No pictures go into the copy. Write out exactly the lines below from the one containing "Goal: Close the" through the one containing "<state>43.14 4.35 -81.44".
(Information provided begins)
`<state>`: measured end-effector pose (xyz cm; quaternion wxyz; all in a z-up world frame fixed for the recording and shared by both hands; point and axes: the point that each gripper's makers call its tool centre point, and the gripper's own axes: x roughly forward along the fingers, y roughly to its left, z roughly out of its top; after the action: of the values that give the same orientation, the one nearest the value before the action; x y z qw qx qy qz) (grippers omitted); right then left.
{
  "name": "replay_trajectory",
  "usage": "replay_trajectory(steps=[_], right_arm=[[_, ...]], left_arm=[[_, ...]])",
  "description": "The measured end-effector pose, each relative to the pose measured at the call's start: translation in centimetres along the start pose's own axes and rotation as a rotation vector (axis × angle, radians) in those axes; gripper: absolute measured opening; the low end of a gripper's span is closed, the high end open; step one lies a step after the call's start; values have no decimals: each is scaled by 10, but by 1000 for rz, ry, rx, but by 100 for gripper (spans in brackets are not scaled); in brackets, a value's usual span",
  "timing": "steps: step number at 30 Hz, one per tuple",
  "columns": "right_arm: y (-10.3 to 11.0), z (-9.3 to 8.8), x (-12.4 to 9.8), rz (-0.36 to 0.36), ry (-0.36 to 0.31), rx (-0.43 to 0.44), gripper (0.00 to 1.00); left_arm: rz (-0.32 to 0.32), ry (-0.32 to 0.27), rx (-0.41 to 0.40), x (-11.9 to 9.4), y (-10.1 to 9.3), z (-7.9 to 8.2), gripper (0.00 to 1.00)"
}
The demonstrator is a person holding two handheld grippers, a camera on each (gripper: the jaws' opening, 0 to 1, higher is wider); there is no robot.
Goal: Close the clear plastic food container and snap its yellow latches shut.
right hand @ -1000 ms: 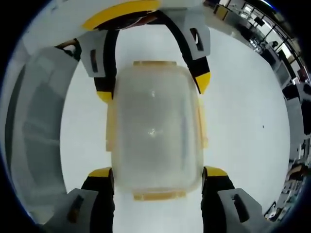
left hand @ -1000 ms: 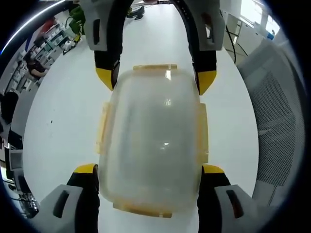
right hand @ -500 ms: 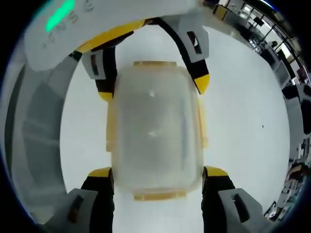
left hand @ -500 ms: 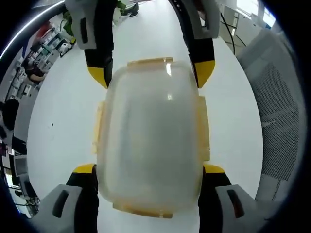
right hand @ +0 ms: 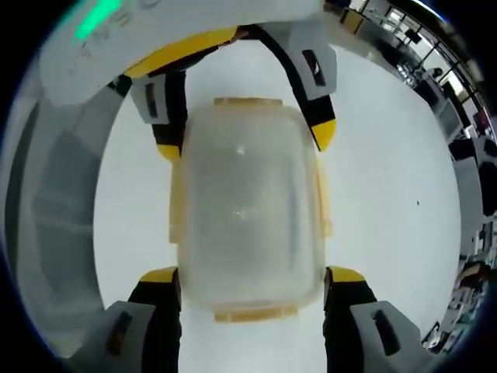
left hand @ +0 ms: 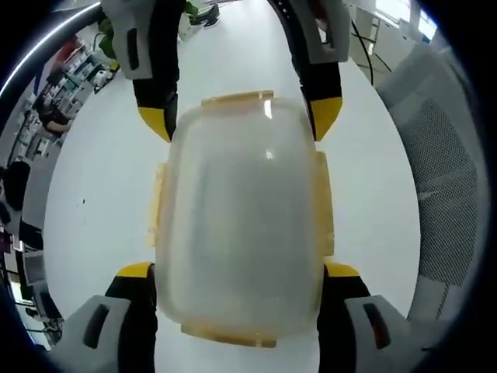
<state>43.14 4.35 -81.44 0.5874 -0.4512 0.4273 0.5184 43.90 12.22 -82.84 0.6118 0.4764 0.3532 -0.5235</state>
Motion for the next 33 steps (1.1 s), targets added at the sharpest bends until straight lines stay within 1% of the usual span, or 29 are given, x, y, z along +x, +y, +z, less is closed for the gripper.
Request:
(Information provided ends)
__The completed task__:
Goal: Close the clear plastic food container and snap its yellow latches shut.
right hand @ -1000 ms: 
left hand @ -1000 ms: 
right hand @ -500 ms: 
left hand @ -500 ms: 
right hand @ +0 ms: 
left hand @ +0 ms: 
<state>43.14 4.35 -81.44 0.5874 -0.4512 0.4273 0.5184 43.90 12.22 -82.84 0.6118 0.4764 0.3532 -0.5235</state>

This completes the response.